The Justice Department is preparing to impose new limits on the government assertion of the state secrets privilege used to block lawsuits for national security reasons. The practice was a major flashpoint in the debate over the escalation of executive power and secrecy during the Bush administration.But the Obama administration believes it's enough now that any claim of "state secrets" privilege by the executive branch be reviewed now by the Attorney General. The ACLU notes with some derision that "on paper" there is some purported progress, while Marcy Wheeler at FDL reports that Center for Constitutional Rights is calling the proposed policy "smoke and mirrors." Ben Wizner at the ACLU had more to say (emphasis added):
In recent years, we have seen the executive branch engage in grave human rights violations, declare those activities 'state secrets,' and thus avoid any judicial oversight or accountability. It is critical that the courts play a meaningful role in deciding whether victims of human rights abuse will have an opportunity to seek justice. Real reform of the state secrets privilege must affirm the power of the courts to reject false claims of 'national security.Writing also at FDL, bmaz sees the timing of the "new" policy as related to government attempts to bury the evidence of government misdeeds in the wiretapping al-Haramain case:
The al-Haramain case is a perfect storm of problems for the government, there is warrantless wiretapping, the surveillance invaded an attorney-client relationship, there is known proof in the form of the sealed surveillance log under the protective custody of the court, and at least some of the surveillance is known to have occurred during the period after the infamous "John Ashcroft hospital scene"....The spanking new proposed policy only raised spitting disgust from civil liberties legal blogger Glenn Greenwald:
Tack in the distinct possibility that the government made material misrepresentations about their data mining and warrantless surveillance to the FISA Court and that illegally information thusly obtained inappropriately made its way into the affidavit for the search warrant executed on the al-Haramain Foundation in Oregon, and you see the veritable cornucopia of problems the government could be so determined to stop inquiry into in the al-Haramain litigation before Judge Walker....

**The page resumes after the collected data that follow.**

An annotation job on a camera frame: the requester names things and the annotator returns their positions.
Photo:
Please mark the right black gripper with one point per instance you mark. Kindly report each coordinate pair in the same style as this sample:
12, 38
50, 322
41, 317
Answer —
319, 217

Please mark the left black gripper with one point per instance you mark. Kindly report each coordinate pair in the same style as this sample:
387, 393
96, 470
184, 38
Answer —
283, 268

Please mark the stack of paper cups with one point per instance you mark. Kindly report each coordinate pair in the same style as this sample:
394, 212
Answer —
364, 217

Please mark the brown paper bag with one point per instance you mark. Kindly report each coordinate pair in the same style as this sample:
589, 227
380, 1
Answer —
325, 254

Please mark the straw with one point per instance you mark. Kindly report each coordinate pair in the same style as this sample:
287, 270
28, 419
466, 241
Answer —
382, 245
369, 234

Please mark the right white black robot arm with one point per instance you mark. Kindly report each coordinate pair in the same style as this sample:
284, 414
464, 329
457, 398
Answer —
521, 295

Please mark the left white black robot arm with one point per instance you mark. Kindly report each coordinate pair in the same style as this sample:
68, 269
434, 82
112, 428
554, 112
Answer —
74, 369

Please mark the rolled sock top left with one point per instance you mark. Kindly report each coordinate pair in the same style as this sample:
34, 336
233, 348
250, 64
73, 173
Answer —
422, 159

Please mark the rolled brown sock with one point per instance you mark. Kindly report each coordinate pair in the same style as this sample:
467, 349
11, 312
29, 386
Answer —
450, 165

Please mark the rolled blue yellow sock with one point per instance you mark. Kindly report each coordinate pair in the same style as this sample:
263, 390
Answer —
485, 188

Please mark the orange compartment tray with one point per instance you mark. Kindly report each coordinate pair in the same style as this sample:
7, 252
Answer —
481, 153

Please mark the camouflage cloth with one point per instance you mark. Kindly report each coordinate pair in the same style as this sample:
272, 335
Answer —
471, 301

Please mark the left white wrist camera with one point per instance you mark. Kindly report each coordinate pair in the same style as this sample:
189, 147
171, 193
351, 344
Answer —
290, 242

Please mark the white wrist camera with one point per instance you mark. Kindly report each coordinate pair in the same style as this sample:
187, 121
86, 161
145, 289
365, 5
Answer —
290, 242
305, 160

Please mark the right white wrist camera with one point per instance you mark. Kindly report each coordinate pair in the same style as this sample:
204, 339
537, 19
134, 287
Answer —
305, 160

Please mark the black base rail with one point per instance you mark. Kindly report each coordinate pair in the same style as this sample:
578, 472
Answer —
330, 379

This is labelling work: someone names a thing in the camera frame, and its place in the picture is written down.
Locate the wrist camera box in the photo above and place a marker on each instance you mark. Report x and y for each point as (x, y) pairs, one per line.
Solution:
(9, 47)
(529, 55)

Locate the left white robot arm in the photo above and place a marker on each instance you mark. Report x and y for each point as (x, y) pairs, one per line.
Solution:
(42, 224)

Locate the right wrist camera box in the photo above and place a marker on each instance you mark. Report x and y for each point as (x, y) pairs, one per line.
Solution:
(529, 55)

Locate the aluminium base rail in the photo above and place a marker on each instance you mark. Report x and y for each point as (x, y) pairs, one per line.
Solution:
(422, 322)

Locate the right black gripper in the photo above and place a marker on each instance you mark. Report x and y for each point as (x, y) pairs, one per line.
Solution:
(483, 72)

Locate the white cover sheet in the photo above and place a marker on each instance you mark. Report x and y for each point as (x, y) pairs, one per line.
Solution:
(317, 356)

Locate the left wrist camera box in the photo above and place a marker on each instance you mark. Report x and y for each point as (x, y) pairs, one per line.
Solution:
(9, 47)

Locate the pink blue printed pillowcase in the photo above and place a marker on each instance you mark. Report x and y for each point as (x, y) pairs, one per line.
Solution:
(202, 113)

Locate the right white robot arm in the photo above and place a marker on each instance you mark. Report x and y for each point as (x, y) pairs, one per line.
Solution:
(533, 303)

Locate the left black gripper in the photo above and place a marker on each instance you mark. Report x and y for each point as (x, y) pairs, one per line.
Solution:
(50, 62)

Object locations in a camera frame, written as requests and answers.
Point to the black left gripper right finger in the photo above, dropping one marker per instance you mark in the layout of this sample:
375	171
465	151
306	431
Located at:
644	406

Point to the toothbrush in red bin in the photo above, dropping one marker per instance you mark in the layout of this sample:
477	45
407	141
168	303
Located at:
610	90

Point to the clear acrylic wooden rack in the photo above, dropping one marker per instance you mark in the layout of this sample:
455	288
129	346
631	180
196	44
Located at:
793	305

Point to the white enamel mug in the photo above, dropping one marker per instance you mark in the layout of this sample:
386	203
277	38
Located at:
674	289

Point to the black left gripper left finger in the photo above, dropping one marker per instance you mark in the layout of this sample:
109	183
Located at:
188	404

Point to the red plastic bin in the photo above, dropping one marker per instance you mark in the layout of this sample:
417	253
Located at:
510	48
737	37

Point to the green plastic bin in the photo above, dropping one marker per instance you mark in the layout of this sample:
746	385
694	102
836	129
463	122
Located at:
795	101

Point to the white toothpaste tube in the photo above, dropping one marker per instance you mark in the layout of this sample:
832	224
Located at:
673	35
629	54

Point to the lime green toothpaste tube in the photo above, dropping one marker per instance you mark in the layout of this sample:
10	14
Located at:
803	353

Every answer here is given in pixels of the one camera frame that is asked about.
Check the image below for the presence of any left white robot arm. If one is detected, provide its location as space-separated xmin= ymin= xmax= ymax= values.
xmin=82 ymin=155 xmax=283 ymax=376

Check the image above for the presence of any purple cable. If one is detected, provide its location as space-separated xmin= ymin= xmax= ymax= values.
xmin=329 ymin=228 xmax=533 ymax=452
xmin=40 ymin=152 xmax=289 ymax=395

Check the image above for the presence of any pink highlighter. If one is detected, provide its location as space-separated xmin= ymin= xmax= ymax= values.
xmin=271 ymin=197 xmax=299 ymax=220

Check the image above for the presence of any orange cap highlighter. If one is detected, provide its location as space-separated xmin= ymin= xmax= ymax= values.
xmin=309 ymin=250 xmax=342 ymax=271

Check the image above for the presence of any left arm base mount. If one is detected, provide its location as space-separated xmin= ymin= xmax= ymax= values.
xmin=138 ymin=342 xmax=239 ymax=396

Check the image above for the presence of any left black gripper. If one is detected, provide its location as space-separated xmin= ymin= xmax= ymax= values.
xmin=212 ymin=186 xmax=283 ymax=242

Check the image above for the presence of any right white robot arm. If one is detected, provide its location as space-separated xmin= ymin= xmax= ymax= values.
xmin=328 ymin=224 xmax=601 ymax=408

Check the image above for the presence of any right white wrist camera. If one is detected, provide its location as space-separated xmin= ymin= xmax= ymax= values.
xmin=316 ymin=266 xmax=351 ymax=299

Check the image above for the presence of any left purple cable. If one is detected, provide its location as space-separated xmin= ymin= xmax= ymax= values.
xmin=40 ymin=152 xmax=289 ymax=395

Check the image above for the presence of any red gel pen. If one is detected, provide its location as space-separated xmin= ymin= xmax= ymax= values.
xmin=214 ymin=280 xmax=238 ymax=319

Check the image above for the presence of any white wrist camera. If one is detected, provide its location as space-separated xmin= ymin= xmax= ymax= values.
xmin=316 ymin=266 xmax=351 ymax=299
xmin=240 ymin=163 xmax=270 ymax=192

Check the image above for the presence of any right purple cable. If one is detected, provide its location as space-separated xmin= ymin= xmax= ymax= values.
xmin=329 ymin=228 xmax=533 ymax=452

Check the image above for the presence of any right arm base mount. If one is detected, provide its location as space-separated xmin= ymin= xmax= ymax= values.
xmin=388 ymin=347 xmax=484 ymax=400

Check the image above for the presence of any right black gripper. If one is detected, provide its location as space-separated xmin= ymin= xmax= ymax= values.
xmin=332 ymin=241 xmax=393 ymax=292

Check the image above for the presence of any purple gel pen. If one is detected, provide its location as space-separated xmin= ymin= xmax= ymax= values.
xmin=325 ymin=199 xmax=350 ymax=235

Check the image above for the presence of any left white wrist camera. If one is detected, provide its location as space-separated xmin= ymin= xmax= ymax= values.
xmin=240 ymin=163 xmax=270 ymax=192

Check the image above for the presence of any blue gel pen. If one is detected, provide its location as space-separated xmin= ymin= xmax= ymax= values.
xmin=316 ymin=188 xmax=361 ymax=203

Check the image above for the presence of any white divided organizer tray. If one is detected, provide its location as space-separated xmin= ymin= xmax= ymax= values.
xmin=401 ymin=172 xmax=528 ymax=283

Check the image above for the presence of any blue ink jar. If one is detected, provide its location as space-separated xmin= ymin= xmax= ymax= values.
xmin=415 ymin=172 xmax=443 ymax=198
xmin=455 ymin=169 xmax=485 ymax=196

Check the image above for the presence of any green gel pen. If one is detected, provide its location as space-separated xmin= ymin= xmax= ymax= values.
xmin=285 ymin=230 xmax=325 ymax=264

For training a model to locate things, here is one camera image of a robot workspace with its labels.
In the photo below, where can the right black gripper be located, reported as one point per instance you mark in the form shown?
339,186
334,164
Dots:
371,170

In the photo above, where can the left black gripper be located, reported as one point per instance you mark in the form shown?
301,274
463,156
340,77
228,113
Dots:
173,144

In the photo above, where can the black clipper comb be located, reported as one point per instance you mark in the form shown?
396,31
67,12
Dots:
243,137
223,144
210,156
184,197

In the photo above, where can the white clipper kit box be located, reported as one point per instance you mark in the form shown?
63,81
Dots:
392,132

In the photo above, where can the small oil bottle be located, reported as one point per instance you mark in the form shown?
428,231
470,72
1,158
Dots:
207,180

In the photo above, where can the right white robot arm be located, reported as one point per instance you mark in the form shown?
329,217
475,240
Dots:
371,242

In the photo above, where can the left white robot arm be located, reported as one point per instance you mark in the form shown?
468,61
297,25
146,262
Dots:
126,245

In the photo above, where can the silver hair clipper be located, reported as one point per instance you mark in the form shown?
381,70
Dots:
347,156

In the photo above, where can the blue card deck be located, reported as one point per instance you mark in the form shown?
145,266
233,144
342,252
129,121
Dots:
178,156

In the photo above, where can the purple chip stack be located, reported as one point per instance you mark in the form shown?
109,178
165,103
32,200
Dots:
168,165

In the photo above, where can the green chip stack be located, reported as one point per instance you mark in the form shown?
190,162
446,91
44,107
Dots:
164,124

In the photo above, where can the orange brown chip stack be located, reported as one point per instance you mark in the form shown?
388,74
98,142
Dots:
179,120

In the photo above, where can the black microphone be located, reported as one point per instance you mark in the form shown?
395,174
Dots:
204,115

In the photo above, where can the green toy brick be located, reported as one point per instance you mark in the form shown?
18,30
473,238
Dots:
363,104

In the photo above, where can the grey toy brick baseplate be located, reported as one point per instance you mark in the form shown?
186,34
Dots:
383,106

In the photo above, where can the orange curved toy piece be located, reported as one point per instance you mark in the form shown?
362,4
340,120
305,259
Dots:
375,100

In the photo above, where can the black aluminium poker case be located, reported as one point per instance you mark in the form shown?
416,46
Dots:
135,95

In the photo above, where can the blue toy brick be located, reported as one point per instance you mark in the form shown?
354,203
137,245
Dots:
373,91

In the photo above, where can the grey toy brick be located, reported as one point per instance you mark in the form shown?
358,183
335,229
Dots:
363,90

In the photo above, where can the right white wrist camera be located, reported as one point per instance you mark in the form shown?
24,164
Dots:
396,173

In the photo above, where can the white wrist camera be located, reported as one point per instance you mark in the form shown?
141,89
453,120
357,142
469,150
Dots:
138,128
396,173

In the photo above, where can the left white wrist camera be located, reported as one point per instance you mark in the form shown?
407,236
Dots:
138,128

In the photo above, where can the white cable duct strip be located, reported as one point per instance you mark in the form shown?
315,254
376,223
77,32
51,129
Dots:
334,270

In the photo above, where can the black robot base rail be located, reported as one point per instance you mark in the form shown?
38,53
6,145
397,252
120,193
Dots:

There is a lot the government has to hide in al-Haramain, and they are desperate to do just that. It would be a perfect time to whip out a ruse in the form of a "new state secrets policy". Even if there is nothing at all new about it.
...the so-called "new state secrets policy" which the Obama DOJ is set to unveil is such a self-evident farce -- such an obvious replica of all the abuses that characterized the Bush/Cheney use of that privilege which Obama himself has spent the last eight months embracing -- that I couldn't even bring myself to write about it. It would not have altered a single one of the controversial uses and is a complete non-sequitur to the objections raised to its abuses (including, once upon a time, by Obama himself).For those who haven't gotten the picture yet, let me draw it as simply as possible: when it come to defending U.S. military and national security interests, there's not a cent's worth of difference between the Bush/Cheney and Obama/Biden administrations. Those waiting for the confirmation of Dawn Johnson to change things might as well be waiting for the Second Coming (or the Messiah, if you're Jewish).
And as an aside -- and switching topic somewhat -- those waiting for the Congressional bill to slap down Acorn as somehow being used in some sort of progressive jujitsu to bring down the entire military-industrial complex (see the Greenwald link above), let's not waste our time with such utopian fantasies. Some poor naive activists might believe it, and only demoralization results from pursuing such pipe dreams. The MIC will not be brought down by a trick.
Meanwhile, for readers pursuing other items of interest, this appears promising:
In an interview with former CIA officer Phillip Giraldi, FBI translator turned whistleblower Sibel Edmonds named Douglas Feith, Paul Wolfowitz, and Richard Perle as having been wiretapped and recorded discussing plans with the Turkish ambassador in the Summer of 2001 to invade Iraq and occupy the Kurdish region bordering Turkey.